Several types of structures (piercements, turtles, and nonpiercements) are caused by salt movement. Reconstructions show that the emplacement process is basically the same for many geometrically dissimilar structures, but that the great differences of shape originated from different patterns of sediment loading, salt thickness, and basin evolution.

The reconstructions are generalizations derived from numerous real examples to show timing, evolution of dip, origin of thickness changes and overhangs, how the salt-sediment volume exchange occurs, and diagnostic criteria to interpret these events. Such reconstructions help to discriminate between turtles and nonpiercements, to interpret lithofacies, and to unravel the role of sedimentary events on the structural evolution. In addition, they illustrate the mechanism of diapirism, using criteria to help distinguish diapirism in an overburden having strength (the mechanism assumed here) from diapirism in a viscous overburden (the classical buoyancy theory).

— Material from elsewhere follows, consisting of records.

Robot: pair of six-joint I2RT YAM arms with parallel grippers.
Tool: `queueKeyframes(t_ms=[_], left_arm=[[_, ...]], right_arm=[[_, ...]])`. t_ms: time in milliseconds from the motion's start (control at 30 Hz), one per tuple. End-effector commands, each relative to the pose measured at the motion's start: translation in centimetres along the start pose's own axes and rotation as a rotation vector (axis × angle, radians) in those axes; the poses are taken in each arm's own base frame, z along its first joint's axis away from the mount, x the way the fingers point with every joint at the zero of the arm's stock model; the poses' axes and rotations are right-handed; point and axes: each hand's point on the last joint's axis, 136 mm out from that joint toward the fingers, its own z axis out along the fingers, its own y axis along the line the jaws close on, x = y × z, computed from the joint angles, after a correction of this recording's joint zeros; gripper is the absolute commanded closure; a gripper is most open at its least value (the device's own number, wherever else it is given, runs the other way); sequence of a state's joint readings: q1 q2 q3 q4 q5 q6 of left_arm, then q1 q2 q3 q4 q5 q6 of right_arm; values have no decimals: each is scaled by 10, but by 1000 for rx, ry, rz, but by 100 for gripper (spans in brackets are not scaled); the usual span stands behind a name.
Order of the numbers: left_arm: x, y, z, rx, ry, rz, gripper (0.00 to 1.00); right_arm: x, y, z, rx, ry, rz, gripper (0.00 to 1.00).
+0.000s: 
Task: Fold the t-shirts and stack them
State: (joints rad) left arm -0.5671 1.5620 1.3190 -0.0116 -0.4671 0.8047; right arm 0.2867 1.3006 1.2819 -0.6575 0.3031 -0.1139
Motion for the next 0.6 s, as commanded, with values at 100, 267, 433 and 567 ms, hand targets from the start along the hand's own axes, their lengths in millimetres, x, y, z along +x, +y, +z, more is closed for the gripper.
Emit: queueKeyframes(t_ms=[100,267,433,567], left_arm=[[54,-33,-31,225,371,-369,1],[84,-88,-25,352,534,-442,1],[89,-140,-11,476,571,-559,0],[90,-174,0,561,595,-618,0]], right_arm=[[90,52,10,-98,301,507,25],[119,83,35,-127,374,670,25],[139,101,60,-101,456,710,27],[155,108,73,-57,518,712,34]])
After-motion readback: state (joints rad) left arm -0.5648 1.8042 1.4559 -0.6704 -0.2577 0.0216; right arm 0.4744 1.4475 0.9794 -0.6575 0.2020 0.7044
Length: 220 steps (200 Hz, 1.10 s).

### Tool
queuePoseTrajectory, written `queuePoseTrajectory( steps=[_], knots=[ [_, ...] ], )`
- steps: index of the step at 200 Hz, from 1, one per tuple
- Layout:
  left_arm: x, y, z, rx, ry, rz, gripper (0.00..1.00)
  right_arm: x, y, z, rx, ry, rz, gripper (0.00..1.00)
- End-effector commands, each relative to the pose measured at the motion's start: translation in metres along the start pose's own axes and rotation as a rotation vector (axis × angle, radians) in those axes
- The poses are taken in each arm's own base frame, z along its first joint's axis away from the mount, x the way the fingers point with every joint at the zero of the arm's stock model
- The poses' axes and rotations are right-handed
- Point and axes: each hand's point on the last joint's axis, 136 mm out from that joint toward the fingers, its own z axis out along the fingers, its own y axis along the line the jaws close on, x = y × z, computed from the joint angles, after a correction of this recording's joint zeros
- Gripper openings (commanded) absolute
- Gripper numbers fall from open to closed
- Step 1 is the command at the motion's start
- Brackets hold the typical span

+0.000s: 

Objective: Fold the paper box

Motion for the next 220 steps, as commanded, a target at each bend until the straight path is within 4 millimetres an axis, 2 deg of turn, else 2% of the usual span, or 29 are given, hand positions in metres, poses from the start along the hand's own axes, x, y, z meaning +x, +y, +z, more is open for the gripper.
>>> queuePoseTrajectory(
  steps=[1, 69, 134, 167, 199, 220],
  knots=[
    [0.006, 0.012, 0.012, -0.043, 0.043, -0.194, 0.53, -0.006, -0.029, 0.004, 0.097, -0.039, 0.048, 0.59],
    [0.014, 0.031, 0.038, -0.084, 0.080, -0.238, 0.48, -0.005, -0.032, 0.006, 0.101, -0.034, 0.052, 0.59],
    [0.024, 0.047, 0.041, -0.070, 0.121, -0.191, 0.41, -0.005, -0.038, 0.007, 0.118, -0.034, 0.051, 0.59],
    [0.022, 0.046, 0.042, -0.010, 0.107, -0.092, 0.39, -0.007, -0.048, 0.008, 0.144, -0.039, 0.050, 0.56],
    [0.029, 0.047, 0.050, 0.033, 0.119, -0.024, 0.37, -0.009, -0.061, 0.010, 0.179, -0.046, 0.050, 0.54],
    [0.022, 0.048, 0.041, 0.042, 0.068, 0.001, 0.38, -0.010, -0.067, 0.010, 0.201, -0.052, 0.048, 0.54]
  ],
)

In general, many piercements may start quite early (even before a density inversion exists) and move primarily by extrusion or may alternate between extrusion and intrusion beneath a thin overburden. The pattern of sedimentation largely determines the pattern of diapirism. In contrast, nonpiercements and turtle structures are passive features and may form whenever salt migrates away from them to an adjacent "escape hatch." For example, nonpiercements may not form by salt rising vertically, but rather by salt moving away horizontally to some point of escape. In other words, the dome remains static while the overburden collapses into the rim syncline.

AAPG Search and Discovery Article #91030©1988 AAPG Annual Convention, Houston, Texas, 20-23 March 1988.